#### Exercise
Do not include the pictures; repeat the rest of the data exactly.

#### Stored data
--- START ---

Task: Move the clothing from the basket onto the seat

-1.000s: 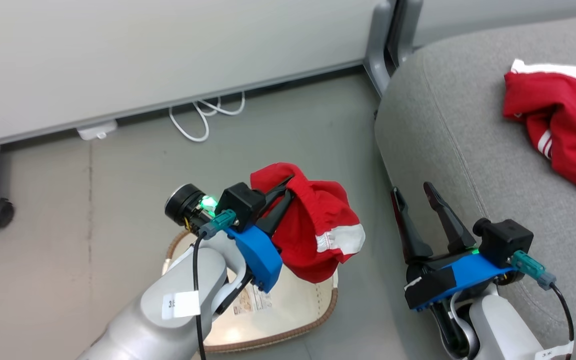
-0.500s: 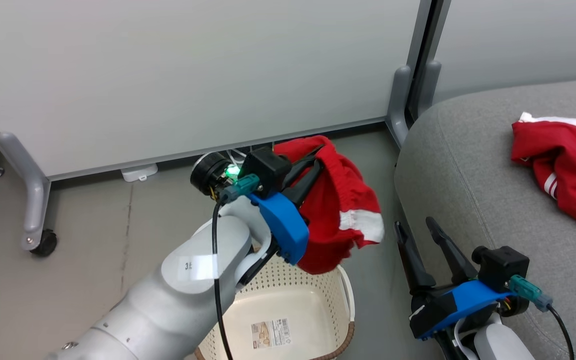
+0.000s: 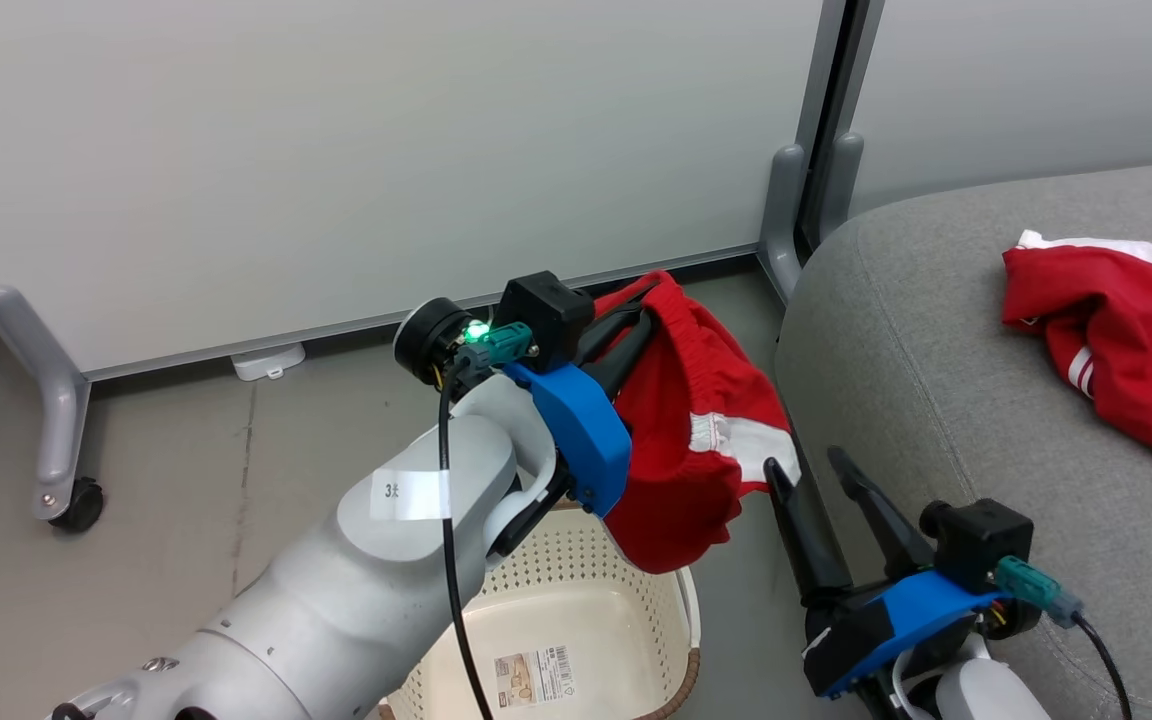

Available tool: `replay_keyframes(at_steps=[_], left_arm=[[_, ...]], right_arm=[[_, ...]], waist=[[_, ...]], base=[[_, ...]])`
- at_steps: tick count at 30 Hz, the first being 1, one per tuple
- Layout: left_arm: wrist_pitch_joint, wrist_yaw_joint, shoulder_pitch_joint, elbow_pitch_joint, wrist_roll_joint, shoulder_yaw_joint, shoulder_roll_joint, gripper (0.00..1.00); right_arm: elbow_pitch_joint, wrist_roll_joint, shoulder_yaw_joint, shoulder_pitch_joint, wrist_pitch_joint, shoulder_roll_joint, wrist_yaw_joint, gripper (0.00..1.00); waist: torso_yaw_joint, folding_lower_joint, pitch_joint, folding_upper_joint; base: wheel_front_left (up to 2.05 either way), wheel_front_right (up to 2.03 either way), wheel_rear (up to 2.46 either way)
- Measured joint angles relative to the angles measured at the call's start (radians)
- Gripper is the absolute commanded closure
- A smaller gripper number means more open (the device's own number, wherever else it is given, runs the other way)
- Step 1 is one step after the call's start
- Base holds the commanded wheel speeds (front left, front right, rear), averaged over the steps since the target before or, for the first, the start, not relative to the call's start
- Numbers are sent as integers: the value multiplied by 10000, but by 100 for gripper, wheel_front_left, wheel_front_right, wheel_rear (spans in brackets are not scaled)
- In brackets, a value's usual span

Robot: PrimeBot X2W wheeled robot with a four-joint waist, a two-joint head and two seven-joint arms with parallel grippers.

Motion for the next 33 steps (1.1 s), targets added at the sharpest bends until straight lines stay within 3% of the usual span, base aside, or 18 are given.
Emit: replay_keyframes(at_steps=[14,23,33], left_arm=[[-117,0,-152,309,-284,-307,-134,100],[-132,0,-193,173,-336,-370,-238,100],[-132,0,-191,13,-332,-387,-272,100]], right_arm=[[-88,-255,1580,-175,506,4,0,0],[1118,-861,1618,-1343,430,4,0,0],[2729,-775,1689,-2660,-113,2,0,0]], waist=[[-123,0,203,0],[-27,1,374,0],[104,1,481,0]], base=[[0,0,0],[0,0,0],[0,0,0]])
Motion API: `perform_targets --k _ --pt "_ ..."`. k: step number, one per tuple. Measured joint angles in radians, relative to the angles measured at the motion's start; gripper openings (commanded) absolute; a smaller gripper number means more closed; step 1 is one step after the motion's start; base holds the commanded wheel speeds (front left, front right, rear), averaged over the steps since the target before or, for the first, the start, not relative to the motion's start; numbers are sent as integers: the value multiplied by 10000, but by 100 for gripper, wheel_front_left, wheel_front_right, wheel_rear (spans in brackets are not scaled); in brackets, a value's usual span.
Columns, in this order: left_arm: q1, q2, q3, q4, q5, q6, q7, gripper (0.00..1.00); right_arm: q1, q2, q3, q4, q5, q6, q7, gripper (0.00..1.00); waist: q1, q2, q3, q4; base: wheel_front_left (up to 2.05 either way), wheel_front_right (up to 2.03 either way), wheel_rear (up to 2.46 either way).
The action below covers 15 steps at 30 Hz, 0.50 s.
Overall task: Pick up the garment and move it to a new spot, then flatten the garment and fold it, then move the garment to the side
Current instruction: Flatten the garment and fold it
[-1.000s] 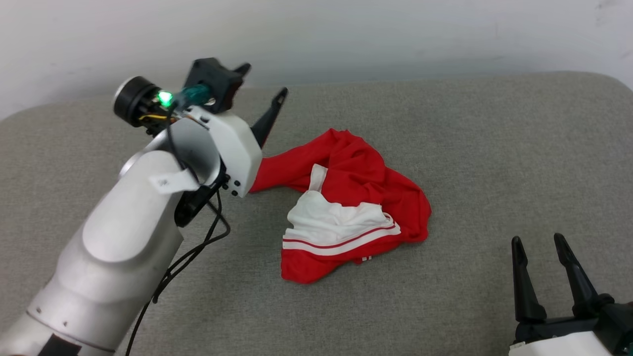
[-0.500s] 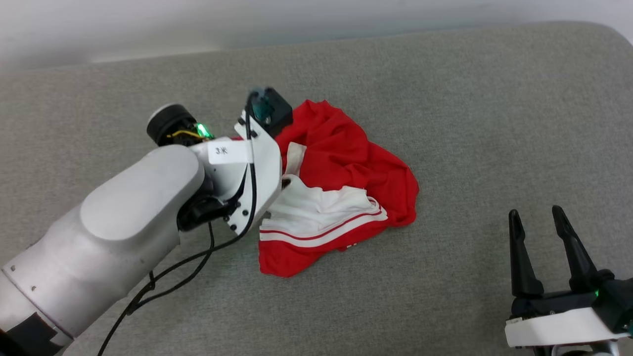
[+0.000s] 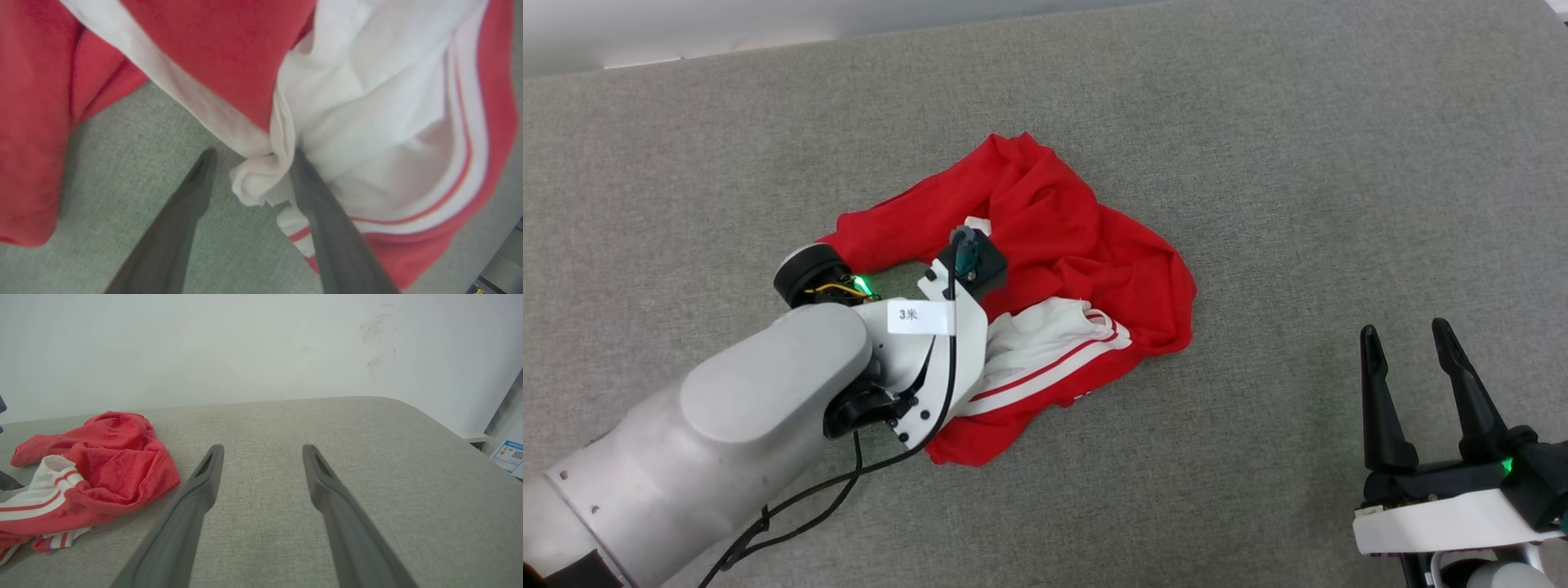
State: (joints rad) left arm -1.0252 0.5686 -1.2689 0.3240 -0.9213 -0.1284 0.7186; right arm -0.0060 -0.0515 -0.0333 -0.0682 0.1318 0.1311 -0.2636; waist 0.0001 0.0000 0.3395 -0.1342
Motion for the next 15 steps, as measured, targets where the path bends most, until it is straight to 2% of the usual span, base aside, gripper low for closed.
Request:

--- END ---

#### Exercise answer
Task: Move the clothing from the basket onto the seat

-1.000s: 
-0.500s: 
+0.000s: 

Available tool: `replay_keyframes(at_steps=[_], left_arm=[[_, ...]], right_arm=[[_, ...]], waist=[[_, ...]], base=[[_, ...]])`
- at_steps: tick count at 30 Hz, the first being 1, one per tuple
- Layout: left_arm: wrist_pitch_joint, wrist_yaw_joint, shoulder_pitch_joint, elbow_pitch_joint, wrist_roll_joint, shoulder_yaw_joint, shoulder_roll_joint, gripper (0.00..1.00); right_arm: elbow_pitch_joint, wrist_roll_joint, shoulder_yaw_joint, shoulder_pitch_joint, wrist_pitch_joint, shoulder_roll_joint, wrist_yaw_joint, gripper (0.00..1.00); waist: torso_yaw_joint, folding_lower_joint, pitch_joint, folding_upper_joint; base: wheel_front_left (up to 2.05 either way), wheel_front_right (up to 2.03 either way), wheel_rear (up to 2.46 either way)
- Measured joint angles relative to the angles measured at the call's start (radians)
- Gripper is the absolute commanded closure
- A smaller gripper number means more open (the device's own number, wherever else it is given, runs the other way)
- Step 1 is one step after the call's start
- Base holds the commanded wheel speeds (front left, front right, rear), averaged over the steps since the target before or, for the first, the start, not relative to the call's start
- Numbers are sent as integers: the value multiplied by 10000, but by 100 for gripper, wheel_front_left, wheel_front_right, wheel_rear (spans in brackets are not scaled)
- In brackets, a value's usual span

Robot: PrimeBot X2W wheeled robot with a four-joint waist, a two-joint head and two seven-joint arms with parallel grippers.

Motion for the next 33 steps (1.1 s), targets added at the sharpest bends until straight lines stay within 3% of the usual span, base aside, or 18 are given.
Emit: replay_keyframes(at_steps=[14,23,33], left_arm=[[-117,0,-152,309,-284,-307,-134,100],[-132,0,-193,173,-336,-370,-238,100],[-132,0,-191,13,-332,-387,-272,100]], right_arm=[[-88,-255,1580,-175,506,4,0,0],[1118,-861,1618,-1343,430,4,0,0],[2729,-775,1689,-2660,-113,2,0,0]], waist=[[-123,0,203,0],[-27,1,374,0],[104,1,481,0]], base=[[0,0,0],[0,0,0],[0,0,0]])
Motion API: `perform_targets --k _ --pt "_ ..."`. k: step number, one per tuple. Measured joint angles in radians, relative to the angles measured at the motion's start; gripper openings (commanded) absolute; a smaller gripper number means more closed; step 1 is one step after the motion's start; base holds the commanded wheel speeds (front left, front right, rear), averaged over the steps since the target before or, for the first, the start, not relative to the motion's start; numbers are sent as integers: the value multiplied by 10000, but by 100 for gripper, wheel_front_left, wheel_front_right, wheel_rear (spans in brackets are not scaled); in brackets, a value's usual span.
Columns, in this order: left_arm: q1, q2, q3, q4, q5, q6, q7, gripper (0.00..1.00); right_arm: q1, q2, q3, q4, q5, q6, q7, gripper (0.00..1.00); waist: q1, q2, q3, q4; base: wheel_front_left (up to 2.05 either way), wheel_front_right (up to 2.03 either way), wheel_rear (up to 2.46 either way).
The action below covers 15 steps at 30 Hz, 0.50 s.
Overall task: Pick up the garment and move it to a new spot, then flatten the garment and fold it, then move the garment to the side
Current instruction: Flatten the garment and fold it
[-1.000s] 
[-0.500s] 
[+0.000s] 
State: (joints rad) left arm -1.0252 0.5686 -1.2689 0.3240 -0.9213 -0.1284 0.7186; right arm -0.0060 -0.0515 -0.0333 -0.0682 0.1318 0.1311 -0.2636; waist 0.0001 0.0000 0.3395 -0.1342
Motion for the next 15 steps, as measured, targets where the path bends most, until it is straight to 2% of the usual span, base aside, gripper low for closed.
Request:

Nothing further is required of this output.